Потом мы поговорили о каких-то пустяках, делая вид, что у нее все в порядке. Вспомнили и про церковные собрания.

- Я и не знал, что ты такая набожная, - сказал я.

- Вовсе нет. Но чем еще заниматься по воскресеньям? Они поют гимны, и я пою вместе с ними. А служба на прошлой неделе задела меня за живое. Священник говорил о Христев гробнице. О том, как он провел там три дня, а потом слетел ангел и выпустил его. Я все думала и думала о нем, о том, что он чувствовал, запертый в темноте в пещере, в полном одиночестве.

- Невесело.

- Не в том дело. Возможно, его это даже воодушевляло. Если, конечно, все так и было. Вот он лежит на своем каменном ложе и говорит себе: «Они думают, я умер, а я здесь. Яживой».

- У тебя он получается каким-то самодовольным.

- Ну да. Почему бы и нет? Интересно, когда я буду рядом с Анансой, у меня тоже будут возникать такие мысли?

Опять эта Ананса.

- Я вижу, о чем ты подумал. Ты подумал: «Опять эта Ананса».

- Ага, - сказал я. - Как бы я хотел, чтобы ты о ней забыла и вернулась к своим более безобидным приятелям.

Внезапно ее лицо исказила гримаса гнева.

- Ты можешь думать, что хочешь. Только оставь меня в покое.

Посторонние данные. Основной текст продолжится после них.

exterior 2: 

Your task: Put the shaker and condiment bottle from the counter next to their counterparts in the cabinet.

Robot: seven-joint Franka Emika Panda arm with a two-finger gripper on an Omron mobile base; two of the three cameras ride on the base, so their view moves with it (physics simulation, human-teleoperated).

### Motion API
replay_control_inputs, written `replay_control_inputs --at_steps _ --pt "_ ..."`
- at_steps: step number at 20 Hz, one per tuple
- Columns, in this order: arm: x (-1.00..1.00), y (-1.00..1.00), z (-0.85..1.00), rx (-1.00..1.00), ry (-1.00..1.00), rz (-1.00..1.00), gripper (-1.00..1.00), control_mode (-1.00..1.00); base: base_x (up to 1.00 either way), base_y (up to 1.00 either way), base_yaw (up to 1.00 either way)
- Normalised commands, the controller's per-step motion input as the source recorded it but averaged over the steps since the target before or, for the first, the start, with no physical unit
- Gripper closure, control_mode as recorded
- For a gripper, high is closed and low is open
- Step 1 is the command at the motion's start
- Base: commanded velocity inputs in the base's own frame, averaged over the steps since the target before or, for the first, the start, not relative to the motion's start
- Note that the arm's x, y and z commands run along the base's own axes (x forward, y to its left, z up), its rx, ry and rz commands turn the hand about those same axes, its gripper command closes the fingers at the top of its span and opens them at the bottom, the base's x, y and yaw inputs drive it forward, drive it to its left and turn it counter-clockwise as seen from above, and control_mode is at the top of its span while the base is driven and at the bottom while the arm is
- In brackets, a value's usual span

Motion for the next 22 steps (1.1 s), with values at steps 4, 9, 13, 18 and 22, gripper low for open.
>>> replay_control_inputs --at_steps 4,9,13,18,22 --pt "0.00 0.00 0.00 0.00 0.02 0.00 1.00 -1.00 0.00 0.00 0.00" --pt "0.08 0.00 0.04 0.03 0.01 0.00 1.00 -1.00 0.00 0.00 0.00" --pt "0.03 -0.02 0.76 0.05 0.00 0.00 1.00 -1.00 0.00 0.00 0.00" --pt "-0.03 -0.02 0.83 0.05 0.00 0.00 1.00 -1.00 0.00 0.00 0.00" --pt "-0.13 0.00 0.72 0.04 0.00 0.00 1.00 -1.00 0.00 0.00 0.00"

Я попытался извиниться, но она не желала ничего слушать. Она настаивала на том, что эта звездная женщина реальна. В конце концов я ушел, повторив еще раз медсестрам, что не надо позволять ей долго спать. Вид у сестер был встревоженный, они не хуже меня видели, как изменилась Элен.

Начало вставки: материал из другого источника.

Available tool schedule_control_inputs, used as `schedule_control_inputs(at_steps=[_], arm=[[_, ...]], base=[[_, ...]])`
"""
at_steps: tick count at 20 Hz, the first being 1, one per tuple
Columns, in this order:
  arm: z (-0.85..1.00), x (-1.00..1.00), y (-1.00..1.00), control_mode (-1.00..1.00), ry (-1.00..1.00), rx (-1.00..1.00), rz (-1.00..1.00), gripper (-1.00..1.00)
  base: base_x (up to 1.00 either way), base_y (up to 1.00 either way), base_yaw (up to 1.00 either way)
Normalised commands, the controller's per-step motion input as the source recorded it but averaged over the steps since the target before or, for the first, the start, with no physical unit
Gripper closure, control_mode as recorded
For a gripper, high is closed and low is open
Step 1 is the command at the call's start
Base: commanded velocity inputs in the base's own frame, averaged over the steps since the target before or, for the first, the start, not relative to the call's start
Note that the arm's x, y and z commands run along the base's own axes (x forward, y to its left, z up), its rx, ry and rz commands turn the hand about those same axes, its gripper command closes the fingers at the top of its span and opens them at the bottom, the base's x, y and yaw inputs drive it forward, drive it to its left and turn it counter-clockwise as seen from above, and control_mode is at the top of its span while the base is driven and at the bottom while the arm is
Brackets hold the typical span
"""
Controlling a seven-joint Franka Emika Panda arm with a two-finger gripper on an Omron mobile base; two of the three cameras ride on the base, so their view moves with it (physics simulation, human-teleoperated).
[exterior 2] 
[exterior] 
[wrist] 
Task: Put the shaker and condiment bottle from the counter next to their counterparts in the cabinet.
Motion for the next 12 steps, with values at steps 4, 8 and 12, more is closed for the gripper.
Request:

Я остался в Милларде на уикенд, поэтому позвонил Белинде. В ту пору у нее не было ни мужа, ни приятеля, и она приехала ко мне в мотель. Мы пообедали, позанимались любовью, потом стали смотреть телевизор. То есть это она смотрела телевизор. А я лежал в постели и думал. И когда на экране замелькала сетка и Белинда, наконец, поднялась, охваченная страстью и алкоголем, я все еще думал об Элен. И пока Белинда целовала меня, щекотала и шептала на ухо всякие глупости, я представлял, что у меня нет ни рук,ни ног, что я лежу и могу шевелить только головой.

- Да что с тобой такое? Ты меня не хочешь?

Я встряхнулся. Не стоит расстраивать Белинду, я ведь сам ее позвал, значит, вся ответственность лежит на мне. Хотя в данном случае ответственность как раз невелика. И мысли об ответственности не давали мне покоя.

Я занимался любовью с Белиндой медленно и осторожно, но с закрытыми глазами. И все время представлял себе вместо ее лица лицо Элен. Барышни. И хотя по моей спине скользили пальцы Белинды, я все равно представлял, что занимаюсь любовью с Элен. А обрубки рук и ног вовсе и не были такими ужасными, как я опасался сначала.